- [The task] Copy exactly, please, the lines of the data from its start through the line containing "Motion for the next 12".

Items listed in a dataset
====

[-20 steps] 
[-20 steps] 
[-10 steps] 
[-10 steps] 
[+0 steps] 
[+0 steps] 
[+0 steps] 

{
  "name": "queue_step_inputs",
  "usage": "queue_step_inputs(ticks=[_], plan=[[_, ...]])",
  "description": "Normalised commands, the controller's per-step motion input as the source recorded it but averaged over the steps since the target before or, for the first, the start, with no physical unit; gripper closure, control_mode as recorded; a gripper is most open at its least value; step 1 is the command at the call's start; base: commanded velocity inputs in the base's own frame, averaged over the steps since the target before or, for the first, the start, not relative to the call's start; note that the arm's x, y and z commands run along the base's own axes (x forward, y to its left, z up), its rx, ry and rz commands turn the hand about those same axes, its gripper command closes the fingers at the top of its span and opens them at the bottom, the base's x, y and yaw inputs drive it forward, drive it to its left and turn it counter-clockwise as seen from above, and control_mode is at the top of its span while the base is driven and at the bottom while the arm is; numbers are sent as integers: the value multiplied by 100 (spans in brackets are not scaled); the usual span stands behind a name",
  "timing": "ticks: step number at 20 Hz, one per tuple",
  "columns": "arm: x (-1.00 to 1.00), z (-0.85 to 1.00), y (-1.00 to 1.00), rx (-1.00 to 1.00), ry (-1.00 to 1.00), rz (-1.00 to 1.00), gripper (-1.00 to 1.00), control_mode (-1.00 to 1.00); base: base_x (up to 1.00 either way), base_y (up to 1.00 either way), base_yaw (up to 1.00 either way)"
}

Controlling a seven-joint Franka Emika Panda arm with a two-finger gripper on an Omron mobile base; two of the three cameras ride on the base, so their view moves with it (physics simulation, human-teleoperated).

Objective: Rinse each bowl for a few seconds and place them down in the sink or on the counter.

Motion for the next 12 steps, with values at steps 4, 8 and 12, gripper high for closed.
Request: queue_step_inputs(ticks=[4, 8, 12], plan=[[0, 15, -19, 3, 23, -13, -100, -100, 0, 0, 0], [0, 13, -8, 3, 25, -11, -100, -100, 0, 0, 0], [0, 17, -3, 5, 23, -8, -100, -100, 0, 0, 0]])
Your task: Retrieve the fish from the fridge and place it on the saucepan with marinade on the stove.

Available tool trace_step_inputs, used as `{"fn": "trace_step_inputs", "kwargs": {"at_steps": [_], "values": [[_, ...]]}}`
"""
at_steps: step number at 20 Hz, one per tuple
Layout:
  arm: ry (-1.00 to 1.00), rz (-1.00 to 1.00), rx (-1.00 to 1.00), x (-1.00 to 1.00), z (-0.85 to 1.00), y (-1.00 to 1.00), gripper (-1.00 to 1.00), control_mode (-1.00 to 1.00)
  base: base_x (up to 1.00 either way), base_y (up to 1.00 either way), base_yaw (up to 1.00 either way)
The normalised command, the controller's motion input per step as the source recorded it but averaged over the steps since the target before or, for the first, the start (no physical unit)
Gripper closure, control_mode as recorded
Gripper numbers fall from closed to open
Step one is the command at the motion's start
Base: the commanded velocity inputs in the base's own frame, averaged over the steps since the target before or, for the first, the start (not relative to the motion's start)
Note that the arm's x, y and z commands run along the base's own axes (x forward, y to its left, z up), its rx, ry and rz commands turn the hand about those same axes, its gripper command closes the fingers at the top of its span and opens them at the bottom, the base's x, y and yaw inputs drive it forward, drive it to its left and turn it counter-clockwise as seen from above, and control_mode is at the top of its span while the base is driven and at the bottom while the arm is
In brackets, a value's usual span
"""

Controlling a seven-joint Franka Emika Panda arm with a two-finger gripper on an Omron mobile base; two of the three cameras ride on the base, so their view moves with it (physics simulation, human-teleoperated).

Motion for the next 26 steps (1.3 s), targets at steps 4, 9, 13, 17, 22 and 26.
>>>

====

- [Response to the exercise]
[-20 steps] 
[-20 steps] 
[-10 steps] 
[-10 steps] 
[+0 steps] 
[+0 steps] 
[+0 steps] 

{
  "name": "queue_step_inputs",
  "usage": "queue_step_inputs(ticks=[_], plan=[[_, ...]])",
  "description": "Normalised commands, the controller's per-step motion input as the source recorded it but averaged over the steps since the target before or, for the first, the start, with no physical unit; gripper closure, control_mode as recorded; a gripper is most open at its least value; step 1 is the command at the call's start; base: commanded velocity inputs in the base's own frame, averaged over the steps since the target before or, for the first, the start, not relative to the call's start; note that the arm's x, y and z commands run along the base's own axes (x forward, y to its left, z up), its rx, ry and rz commands turn the hand about those same axes, its gripper command closes the fingers at the top of its span and opens them at the bottom, the base's x, y and yaw inputs drive it forward, drive it to its left and turn it counter-clockwise as seen from above, and control_mode is at the top of its span while the base is driven and at the bottom while the arm is; numbers are sent as integers: the value multiplied by 100 (spans in brackets are not scaled); the usual span stands behind a name",
  "timing": "ticks: step number at 20 Hz, one per tuple",
  "columns": "arm: x (-1.00 to 1.00), z (-0.85 to 1.00), y (-1.00 to 1.00), rx (-1.00 to 1.00), ry (-1.00 to 1.00), rz (-1.00 to 1.00), gripper (-1.00 to 1.00), control_mode (-1.00 to 1.00); base: base_x (up to 1.00 either way), base_y (up to 1.00 either way), base_yaw (up to 1.00 either way)"
}

Controlling a seven-joint Franka Emika Panda arm with a two-finger gripper on an Omron mobile base; two of the three cameras ride on the base, so their view moves with it (physics simulation, human-teleoperated).

Objective: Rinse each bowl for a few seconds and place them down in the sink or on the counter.

Motion for the next 12 steps, with values at steps 4, 8 and 12, gripper high for closed.

With that, the output is complete.